Assignment
Locate the line containing "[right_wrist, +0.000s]" in the data below. Reproduce it and every following line up to the end, exactly as given.
= = =
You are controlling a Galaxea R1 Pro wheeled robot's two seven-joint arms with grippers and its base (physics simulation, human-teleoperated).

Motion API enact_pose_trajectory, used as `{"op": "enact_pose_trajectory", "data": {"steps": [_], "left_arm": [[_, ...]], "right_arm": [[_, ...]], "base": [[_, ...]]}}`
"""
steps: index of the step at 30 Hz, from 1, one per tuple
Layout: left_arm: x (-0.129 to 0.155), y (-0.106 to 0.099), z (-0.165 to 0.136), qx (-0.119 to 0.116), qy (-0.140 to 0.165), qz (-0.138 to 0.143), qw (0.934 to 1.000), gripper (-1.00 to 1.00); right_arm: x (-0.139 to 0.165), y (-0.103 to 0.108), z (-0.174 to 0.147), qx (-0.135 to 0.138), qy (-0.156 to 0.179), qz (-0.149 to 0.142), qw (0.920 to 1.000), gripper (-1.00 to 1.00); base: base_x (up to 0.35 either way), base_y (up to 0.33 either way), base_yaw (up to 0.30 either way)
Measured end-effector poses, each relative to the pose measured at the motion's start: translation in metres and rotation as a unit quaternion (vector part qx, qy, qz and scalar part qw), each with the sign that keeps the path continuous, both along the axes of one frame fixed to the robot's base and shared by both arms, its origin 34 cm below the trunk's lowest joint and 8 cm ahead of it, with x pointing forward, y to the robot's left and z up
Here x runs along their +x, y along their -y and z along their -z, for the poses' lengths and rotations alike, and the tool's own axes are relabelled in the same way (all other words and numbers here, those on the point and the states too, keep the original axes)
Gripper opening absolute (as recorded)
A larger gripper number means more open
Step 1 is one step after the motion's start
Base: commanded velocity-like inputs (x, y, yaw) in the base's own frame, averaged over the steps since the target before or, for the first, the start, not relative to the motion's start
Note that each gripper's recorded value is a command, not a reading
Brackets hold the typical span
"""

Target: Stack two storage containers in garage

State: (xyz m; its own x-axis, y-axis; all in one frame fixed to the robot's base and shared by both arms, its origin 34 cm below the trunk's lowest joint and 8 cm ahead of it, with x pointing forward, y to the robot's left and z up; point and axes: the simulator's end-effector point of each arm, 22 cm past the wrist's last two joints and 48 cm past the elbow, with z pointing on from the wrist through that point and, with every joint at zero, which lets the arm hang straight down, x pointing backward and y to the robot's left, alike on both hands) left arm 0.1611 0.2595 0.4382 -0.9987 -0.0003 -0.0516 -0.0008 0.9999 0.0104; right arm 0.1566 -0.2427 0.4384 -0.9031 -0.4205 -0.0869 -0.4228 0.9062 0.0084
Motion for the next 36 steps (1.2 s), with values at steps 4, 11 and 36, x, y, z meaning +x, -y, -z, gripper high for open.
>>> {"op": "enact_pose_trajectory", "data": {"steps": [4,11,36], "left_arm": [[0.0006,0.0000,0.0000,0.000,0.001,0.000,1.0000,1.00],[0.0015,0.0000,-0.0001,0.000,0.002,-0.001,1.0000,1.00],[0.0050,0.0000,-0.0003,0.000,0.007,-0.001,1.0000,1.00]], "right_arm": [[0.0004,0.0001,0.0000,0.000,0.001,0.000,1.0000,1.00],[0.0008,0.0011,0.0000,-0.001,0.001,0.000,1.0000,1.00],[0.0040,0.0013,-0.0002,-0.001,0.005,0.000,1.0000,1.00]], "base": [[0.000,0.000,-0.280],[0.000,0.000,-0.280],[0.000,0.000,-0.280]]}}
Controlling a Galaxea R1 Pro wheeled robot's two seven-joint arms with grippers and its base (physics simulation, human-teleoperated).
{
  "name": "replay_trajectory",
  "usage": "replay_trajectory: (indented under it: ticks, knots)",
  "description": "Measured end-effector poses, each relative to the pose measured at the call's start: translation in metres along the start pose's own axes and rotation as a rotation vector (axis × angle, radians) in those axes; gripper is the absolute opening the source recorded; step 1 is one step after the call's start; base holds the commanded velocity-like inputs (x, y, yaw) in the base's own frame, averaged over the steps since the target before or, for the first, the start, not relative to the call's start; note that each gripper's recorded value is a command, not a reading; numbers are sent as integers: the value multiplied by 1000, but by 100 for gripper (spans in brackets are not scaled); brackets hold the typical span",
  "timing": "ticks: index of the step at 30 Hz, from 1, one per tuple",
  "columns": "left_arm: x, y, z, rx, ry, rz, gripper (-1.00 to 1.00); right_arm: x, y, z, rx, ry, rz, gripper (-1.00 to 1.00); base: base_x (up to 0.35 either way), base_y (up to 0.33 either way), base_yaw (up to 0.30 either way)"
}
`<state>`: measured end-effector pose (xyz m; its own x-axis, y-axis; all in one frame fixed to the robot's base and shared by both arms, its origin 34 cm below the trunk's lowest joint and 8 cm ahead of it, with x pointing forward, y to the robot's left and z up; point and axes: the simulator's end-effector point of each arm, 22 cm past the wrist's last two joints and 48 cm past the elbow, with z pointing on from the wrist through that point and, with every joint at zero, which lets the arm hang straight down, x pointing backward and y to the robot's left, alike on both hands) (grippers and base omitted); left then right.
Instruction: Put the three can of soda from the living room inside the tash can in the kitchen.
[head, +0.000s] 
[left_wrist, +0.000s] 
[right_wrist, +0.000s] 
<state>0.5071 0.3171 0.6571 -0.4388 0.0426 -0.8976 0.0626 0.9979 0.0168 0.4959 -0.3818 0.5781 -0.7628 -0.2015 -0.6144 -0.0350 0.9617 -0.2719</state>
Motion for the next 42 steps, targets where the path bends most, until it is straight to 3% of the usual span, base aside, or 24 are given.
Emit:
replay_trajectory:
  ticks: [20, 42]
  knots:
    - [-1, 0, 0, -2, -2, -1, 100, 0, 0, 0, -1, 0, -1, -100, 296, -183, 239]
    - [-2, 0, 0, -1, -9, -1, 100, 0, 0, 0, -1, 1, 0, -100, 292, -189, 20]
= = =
Solution
[right_wrist, +0.000s] 
<state>0.5071 0.3171 0.6571 -0.4388 0.0426 -0.8976 0.0626 0.9979 0.0168 0.4959 -0.3818 0.5781 -0.7628 -0.2015 -0.6144 -0.0350 0.9617 -0.2719</state>
Motion for the next 42 steps, targets where the path bends most, until it is straight to 3% of the usual span, base aside, or 24 are given.
Emit:
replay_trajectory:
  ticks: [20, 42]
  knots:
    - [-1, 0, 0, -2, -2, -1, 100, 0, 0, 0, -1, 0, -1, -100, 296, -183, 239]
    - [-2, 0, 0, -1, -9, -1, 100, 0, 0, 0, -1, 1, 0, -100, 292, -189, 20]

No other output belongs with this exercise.